Revision: 17217
          http://sourceforge.net/p/gate/code/17217
Author:   ian_roberts
Date:     2014-01-07 14:18:04 +0000 (Tue, 07 Jan 2014)
Log Message:
-----------
Documentation for the JSON output handler.

Modified Paths:
--------------
    gcp/trunk/doc/batch-def.tex
    gcp/trunk/doc/gcp-guide.pdf

Modified: gcp/trunk/doc/batch-def.tex
===================================================================
--- gcp/trunk/doc/batch-def.tex 2014-01-07 09:37:25 UTC (rev 17216)

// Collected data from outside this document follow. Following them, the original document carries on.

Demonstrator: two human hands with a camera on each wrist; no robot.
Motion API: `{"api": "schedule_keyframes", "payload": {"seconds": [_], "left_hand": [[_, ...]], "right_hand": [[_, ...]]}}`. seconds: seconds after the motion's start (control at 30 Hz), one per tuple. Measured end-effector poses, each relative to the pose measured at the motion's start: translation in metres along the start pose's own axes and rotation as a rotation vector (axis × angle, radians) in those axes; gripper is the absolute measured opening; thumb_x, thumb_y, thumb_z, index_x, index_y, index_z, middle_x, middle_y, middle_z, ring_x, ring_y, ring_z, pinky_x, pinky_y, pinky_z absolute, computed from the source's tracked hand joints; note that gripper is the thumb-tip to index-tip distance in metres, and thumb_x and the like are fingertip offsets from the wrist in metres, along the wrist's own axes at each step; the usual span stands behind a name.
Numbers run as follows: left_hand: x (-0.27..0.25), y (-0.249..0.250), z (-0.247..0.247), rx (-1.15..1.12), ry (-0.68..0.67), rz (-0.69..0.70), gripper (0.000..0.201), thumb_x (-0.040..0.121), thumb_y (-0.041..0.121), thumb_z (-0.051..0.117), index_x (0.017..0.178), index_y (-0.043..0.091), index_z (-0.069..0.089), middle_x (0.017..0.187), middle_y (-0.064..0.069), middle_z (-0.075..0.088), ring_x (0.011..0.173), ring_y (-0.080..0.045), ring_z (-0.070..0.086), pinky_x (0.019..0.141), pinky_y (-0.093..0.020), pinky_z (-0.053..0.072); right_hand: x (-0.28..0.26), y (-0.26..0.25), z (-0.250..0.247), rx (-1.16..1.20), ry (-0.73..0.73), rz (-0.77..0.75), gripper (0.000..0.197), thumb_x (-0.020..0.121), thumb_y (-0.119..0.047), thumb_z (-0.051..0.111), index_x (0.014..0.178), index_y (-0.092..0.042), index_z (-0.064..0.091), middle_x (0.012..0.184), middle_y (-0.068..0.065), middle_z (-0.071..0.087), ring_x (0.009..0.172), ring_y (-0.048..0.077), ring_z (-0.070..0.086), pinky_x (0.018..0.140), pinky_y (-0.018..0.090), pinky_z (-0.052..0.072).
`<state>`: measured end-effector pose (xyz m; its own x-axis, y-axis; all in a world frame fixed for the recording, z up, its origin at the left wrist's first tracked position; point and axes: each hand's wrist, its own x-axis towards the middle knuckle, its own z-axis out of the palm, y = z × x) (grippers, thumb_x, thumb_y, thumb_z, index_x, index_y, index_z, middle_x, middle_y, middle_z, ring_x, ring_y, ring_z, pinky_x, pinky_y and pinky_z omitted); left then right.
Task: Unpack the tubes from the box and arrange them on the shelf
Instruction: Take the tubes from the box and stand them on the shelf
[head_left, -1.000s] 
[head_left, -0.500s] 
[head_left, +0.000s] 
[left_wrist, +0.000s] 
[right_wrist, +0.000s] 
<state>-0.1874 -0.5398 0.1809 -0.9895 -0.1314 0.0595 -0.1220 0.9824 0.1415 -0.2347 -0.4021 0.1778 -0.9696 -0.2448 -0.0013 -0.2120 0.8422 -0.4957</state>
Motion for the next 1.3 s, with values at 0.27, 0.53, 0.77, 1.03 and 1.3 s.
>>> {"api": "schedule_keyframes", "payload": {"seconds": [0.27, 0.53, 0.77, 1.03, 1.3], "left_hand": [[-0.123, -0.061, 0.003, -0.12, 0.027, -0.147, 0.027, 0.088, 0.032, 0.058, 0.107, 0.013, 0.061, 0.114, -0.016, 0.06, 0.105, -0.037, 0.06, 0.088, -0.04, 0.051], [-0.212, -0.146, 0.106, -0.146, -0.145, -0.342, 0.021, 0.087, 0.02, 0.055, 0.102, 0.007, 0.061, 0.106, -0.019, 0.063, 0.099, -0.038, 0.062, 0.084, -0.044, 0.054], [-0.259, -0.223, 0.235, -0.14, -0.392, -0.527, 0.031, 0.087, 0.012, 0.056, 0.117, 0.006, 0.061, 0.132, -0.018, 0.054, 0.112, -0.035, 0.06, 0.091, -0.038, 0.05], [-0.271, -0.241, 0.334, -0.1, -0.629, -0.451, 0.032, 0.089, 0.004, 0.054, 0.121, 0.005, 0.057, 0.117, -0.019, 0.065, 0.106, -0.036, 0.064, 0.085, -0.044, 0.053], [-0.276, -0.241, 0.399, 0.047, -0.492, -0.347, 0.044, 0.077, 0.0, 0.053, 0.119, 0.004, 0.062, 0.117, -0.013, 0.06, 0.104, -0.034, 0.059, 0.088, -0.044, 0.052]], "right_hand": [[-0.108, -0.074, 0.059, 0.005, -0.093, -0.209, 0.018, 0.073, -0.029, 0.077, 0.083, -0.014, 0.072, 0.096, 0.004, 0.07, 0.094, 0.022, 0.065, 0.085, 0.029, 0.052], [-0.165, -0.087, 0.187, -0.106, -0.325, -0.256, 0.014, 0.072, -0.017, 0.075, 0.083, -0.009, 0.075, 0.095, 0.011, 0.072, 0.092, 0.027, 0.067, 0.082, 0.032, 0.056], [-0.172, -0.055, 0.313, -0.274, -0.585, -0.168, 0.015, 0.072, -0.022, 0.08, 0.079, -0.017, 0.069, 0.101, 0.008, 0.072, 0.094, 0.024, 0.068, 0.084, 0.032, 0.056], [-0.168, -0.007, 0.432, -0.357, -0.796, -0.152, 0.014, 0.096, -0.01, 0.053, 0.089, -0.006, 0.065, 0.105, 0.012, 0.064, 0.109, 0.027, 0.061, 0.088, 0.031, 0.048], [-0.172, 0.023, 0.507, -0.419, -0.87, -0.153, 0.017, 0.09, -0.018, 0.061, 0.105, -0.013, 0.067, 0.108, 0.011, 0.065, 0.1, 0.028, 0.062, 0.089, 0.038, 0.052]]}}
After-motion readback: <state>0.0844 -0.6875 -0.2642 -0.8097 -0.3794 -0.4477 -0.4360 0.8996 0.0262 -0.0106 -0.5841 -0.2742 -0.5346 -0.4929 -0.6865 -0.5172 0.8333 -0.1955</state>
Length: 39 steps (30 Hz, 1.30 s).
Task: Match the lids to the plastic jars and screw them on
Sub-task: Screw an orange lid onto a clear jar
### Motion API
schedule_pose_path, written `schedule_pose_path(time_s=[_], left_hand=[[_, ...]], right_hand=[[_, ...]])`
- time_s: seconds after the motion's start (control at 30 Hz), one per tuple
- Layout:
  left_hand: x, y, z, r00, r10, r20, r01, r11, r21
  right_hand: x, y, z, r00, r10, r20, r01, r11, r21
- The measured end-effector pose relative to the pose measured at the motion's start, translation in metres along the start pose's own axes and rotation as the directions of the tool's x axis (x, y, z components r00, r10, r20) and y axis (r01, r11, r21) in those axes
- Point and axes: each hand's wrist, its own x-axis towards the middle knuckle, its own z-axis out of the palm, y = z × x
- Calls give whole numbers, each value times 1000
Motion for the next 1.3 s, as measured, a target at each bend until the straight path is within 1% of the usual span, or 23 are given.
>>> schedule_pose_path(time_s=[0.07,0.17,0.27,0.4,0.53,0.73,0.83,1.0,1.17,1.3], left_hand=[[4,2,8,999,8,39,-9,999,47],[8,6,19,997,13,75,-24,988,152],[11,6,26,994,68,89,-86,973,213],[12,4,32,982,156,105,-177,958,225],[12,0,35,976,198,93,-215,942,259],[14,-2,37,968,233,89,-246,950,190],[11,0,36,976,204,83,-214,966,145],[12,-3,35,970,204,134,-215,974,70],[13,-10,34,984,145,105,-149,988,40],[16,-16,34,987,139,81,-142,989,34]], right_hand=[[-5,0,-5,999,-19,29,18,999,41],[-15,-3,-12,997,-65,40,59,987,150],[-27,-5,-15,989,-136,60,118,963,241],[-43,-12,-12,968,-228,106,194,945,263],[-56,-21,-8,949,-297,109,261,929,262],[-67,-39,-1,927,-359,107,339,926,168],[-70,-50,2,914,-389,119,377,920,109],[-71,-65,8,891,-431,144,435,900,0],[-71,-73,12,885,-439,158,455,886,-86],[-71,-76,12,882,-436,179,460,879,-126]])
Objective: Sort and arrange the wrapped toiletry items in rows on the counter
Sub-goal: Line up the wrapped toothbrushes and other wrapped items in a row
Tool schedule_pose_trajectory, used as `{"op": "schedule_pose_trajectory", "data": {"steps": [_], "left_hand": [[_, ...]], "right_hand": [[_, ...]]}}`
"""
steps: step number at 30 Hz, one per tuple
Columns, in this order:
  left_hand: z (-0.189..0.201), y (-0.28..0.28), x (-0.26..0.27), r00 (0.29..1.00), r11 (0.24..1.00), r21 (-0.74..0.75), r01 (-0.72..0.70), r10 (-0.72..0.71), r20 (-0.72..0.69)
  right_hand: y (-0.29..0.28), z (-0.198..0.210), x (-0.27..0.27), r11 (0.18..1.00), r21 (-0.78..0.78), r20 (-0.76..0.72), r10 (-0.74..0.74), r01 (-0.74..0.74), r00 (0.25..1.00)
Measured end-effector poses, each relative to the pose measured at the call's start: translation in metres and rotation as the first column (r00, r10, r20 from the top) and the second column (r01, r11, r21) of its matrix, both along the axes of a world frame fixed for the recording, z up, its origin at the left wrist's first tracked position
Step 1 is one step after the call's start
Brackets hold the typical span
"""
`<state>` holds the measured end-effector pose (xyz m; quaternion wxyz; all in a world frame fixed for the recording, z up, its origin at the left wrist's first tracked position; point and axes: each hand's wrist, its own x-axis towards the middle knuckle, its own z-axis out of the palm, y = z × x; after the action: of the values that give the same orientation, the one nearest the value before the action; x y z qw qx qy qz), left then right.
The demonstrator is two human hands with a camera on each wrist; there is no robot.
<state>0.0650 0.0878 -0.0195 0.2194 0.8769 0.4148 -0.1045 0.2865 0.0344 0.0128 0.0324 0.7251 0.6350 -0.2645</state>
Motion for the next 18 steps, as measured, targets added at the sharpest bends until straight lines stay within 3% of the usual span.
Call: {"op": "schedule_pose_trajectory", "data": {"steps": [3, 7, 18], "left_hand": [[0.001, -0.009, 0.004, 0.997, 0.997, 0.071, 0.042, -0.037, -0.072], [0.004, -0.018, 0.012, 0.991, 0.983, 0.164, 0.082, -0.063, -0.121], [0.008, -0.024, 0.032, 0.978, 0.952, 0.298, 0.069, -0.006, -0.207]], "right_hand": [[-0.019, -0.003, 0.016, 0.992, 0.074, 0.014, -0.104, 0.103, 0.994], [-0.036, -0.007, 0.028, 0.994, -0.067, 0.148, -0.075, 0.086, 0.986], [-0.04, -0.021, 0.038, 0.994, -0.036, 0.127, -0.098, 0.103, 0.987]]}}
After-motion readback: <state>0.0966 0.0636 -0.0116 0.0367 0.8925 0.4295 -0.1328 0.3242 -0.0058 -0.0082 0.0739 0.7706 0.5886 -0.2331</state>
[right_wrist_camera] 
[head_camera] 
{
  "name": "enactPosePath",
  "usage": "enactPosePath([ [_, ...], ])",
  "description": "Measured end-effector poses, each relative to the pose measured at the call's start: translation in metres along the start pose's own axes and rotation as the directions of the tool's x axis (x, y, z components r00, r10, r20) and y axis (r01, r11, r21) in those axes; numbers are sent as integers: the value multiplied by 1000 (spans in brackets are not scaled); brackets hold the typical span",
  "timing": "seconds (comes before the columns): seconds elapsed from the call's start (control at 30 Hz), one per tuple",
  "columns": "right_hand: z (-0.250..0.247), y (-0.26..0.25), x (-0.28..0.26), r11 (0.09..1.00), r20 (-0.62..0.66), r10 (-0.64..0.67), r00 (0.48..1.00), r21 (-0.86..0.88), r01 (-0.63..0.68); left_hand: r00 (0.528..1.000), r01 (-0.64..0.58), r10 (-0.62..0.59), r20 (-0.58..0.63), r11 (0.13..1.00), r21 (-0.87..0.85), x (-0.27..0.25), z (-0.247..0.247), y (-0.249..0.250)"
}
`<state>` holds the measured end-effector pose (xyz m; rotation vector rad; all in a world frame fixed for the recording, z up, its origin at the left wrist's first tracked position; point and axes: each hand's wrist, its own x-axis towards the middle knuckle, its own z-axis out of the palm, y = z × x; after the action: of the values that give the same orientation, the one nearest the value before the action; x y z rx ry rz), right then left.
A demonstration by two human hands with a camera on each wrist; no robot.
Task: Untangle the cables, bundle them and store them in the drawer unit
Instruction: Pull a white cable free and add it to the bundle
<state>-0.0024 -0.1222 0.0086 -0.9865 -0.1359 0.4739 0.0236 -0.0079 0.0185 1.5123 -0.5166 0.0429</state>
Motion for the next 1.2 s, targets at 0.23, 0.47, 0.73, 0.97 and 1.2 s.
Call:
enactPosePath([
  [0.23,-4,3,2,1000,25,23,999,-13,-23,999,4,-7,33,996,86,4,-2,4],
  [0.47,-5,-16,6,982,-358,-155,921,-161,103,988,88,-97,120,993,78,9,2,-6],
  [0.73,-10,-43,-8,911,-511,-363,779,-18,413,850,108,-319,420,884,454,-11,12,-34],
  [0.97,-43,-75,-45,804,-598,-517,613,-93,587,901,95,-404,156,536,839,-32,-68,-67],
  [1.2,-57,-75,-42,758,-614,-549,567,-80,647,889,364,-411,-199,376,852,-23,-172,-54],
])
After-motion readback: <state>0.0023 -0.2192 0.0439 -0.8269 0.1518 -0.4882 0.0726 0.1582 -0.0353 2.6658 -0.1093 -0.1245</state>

+++ gcp/trunk/doc/batch-def.tex 2014-01-07 14:18:04 UTC (rev 17217)
@@ -245,7 +245,7 @@
 
 \subsection{File-based Output 
Handlers}\label{sec:batch-def:file-output-handlers}
 
-GCP provides a set of five standard file-based output handlers to save data to
+GCP provides a set of six standard file-based output handlers to save data to
 files on the filesystem in various formats.
 
 \bit
@@ -260,6 +260,8 @@
 \item \verb!gate.cloud.io.xces.XCESOutputHandler! to save annotations in the
   XCES standoff format.  Annotation offsets in XCES refer to the plain text as
   saved by a \verb!PlainTextOutputHandler!.
+\item \verb!gate.cloud.io.file.JSONOutputHandler! to save documents in a JSON
+  format modelled on that used by Twitter to represent "entities" in Tweets.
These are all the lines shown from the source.